__Prompt__
The answer must be every line from the entries below that includes "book".

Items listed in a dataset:
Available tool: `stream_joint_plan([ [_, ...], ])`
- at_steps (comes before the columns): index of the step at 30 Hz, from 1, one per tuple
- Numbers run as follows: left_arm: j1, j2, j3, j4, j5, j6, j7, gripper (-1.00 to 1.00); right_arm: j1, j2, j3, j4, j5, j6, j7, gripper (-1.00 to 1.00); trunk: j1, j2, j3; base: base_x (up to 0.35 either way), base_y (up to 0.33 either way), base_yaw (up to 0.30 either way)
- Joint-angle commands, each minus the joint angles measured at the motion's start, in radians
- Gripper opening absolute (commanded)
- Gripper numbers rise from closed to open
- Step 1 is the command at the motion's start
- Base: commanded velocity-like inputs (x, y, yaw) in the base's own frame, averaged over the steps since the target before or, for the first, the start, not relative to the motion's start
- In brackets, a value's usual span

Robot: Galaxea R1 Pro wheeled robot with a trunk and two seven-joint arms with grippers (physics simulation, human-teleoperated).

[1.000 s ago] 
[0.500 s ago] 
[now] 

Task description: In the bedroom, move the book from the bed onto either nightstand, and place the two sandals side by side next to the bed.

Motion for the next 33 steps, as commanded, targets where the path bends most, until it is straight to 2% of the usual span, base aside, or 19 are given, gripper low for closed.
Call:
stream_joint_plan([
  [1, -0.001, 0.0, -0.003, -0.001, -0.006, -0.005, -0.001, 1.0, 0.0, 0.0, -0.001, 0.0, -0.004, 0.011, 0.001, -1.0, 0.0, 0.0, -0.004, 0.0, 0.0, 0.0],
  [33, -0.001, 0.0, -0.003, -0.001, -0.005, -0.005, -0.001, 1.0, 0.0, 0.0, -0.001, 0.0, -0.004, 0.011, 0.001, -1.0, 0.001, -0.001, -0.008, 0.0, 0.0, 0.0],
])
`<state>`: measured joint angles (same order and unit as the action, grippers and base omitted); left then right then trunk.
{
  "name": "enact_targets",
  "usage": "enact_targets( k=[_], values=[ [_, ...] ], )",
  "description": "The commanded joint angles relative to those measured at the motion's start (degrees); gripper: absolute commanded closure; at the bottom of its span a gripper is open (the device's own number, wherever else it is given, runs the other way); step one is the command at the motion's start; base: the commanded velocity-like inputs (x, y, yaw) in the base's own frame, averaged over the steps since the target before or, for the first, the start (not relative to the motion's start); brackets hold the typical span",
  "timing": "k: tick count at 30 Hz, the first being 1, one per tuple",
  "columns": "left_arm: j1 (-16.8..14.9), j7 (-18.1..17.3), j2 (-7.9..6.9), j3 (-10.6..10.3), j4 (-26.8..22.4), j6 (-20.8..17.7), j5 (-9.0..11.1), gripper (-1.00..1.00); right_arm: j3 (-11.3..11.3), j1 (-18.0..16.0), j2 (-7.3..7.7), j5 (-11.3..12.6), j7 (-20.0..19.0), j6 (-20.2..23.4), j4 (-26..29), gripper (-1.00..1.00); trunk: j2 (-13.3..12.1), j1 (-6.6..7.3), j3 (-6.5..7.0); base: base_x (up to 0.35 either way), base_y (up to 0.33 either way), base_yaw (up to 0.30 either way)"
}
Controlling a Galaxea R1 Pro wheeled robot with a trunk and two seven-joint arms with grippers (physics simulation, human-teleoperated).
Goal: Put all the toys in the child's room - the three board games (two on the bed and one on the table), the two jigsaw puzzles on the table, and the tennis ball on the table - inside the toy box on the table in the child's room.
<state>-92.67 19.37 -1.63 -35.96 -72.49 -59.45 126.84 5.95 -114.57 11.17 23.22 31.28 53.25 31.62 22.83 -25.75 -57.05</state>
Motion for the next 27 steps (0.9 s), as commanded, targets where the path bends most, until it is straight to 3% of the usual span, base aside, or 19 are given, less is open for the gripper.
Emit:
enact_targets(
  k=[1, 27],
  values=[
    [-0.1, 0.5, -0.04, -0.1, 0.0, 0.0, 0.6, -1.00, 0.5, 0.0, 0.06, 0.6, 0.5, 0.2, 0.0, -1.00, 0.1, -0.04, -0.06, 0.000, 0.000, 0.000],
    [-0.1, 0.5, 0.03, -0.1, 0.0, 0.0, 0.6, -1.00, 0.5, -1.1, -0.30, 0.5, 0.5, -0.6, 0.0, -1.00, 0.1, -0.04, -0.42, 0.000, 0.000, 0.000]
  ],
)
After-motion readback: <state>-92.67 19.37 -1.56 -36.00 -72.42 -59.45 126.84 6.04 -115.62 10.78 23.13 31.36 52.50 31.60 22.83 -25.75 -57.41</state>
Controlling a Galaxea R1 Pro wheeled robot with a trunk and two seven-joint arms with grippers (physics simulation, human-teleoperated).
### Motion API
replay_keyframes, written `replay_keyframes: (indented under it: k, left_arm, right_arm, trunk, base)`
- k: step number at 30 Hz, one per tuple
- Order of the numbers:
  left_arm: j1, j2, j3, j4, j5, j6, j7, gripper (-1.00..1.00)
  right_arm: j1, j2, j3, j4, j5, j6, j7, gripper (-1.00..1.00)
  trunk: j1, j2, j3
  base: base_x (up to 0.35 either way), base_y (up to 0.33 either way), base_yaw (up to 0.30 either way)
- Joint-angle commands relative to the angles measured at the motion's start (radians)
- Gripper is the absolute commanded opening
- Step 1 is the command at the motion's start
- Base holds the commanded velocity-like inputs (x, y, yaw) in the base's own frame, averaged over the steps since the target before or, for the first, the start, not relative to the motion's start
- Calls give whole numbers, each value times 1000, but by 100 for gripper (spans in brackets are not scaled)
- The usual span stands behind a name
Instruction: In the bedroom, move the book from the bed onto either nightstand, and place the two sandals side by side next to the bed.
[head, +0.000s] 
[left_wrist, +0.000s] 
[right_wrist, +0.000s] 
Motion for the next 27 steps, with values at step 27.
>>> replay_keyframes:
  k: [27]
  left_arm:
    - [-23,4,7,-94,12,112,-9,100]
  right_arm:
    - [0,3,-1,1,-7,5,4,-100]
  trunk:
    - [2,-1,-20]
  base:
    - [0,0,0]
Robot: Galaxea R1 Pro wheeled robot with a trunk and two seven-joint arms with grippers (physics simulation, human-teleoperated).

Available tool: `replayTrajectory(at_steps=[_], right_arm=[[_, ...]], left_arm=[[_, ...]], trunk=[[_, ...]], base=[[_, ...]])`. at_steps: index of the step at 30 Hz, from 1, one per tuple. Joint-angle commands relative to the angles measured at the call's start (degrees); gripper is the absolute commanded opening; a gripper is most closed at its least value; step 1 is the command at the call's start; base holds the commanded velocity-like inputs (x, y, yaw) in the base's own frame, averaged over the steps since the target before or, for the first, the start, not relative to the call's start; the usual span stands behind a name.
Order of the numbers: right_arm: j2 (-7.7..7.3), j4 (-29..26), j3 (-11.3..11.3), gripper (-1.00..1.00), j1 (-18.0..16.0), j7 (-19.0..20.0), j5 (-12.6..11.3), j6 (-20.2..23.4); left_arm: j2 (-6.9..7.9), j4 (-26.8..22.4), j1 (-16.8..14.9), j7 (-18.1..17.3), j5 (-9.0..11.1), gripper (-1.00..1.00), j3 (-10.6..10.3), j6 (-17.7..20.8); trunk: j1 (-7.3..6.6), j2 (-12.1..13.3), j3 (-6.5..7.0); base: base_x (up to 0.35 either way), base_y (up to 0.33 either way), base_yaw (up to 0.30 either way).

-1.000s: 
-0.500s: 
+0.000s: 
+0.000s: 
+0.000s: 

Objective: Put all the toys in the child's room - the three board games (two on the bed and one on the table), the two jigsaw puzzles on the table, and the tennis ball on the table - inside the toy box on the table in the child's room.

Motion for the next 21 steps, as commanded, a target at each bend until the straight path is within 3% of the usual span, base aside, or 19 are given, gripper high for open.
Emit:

__Response box__
Task description: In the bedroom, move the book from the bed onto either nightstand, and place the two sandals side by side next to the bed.
Instruction: In the bedroom, move the book from the bed onto either nightstand, and place the two sandals side by side next to the bed.

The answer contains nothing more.